▶ WHAT YOU ARE ASKED TO DO: Line filter on the word "given": copy each matching line from the entries.

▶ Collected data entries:
■ ■ ■ ■

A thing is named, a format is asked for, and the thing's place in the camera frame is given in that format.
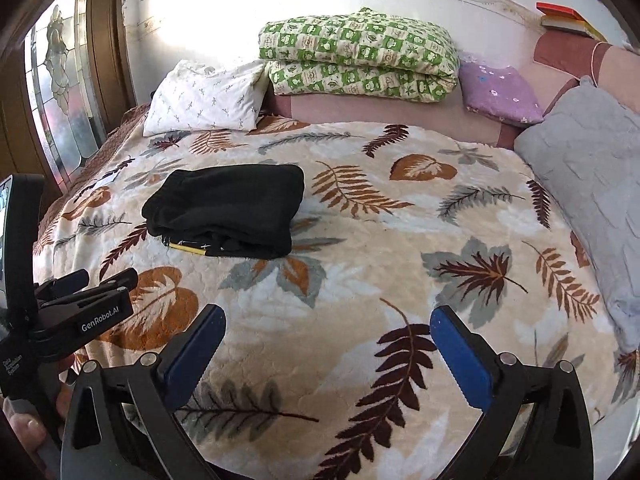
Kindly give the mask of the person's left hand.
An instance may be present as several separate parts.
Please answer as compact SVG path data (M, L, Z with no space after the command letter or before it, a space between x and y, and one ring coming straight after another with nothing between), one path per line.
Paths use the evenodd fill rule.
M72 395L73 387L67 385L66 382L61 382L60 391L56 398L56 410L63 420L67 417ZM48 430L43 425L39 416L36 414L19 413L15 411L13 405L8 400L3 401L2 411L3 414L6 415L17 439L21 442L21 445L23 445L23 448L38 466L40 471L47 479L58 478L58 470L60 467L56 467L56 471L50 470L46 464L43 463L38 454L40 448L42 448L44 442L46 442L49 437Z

■ ■ ■ ■

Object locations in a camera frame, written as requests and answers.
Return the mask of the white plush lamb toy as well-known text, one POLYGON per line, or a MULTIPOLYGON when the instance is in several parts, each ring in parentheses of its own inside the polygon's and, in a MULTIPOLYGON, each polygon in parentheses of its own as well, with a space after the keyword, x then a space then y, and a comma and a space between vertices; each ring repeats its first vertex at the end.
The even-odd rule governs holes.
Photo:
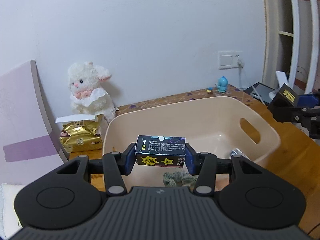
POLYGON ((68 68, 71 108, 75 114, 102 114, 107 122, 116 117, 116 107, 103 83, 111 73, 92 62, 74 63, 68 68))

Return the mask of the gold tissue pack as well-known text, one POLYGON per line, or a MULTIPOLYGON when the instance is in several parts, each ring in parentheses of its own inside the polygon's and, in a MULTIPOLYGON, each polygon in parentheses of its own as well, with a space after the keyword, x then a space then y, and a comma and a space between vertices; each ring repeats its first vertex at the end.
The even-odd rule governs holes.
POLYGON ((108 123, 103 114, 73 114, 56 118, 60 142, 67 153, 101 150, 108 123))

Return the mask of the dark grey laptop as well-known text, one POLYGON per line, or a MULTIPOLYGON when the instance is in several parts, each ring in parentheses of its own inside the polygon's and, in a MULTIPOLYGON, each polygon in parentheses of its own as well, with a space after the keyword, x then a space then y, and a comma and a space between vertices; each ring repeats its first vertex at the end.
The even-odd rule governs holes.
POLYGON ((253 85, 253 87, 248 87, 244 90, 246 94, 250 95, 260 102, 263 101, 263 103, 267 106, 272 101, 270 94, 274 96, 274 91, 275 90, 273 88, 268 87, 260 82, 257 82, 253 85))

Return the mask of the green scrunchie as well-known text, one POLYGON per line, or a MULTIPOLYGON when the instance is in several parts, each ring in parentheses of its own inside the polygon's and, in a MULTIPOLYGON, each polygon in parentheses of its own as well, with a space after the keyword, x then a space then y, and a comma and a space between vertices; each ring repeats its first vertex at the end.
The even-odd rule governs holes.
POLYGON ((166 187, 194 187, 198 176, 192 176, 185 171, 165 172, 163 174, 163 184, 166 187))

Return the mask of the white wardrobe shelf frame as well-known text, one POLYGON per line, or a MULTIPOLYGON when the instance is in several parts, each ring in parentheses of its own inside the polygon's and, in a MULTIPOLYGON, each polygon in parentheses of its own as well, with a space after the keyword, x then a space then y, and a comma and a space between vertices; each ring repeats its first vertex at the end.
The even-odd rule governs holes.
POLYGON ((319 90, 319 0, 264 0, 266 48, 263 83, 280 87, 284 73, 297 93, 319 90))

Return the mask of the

■ ■ ■ ■

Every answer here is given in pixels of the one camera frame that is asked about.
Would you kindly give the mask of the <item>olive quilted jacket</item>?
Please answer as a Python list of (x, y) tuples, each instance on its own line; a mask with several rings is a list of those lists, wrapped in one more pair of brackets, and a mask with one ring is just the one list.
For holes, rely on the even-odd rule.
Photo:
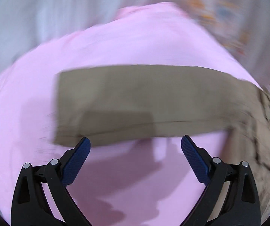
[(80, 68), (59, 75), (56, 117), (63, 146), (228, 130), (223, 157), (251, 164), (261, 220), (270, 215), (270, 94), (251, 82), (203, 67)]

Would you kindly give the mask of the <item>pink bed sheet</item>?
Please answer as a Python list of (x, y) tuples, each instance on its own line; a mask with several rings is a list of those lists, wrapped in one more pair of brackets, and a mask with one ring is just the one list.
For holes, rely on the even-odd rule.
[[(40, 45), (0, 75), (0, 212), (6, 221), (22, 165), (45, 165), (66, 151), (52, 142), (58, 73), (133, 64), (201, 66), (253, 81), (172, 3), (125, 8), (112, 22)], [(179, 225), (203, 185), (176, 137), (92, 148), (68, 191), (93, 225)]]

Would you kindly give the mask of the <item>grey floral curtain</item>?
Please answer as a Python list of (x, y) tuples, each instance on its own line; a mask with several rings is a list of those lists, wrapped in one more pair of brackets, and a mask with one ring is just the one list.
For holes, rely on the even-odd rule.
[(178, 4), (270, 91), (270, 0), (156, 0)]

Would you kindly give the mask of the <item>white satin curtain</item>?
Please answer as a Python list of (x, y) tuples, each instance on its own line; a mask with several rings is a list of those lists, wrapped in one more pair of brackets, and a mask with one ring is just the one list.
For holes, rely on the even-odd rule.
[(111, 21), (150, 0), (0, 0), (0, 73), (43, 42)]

■ ■ ■ ■

▶ OUTPUT FOR THIS EXERCISE:
A thing is named, a format is asked for, and the thing's place in the camera frame is given in that format.
Every answer here is given in pixels of the one camera frame that is asked about.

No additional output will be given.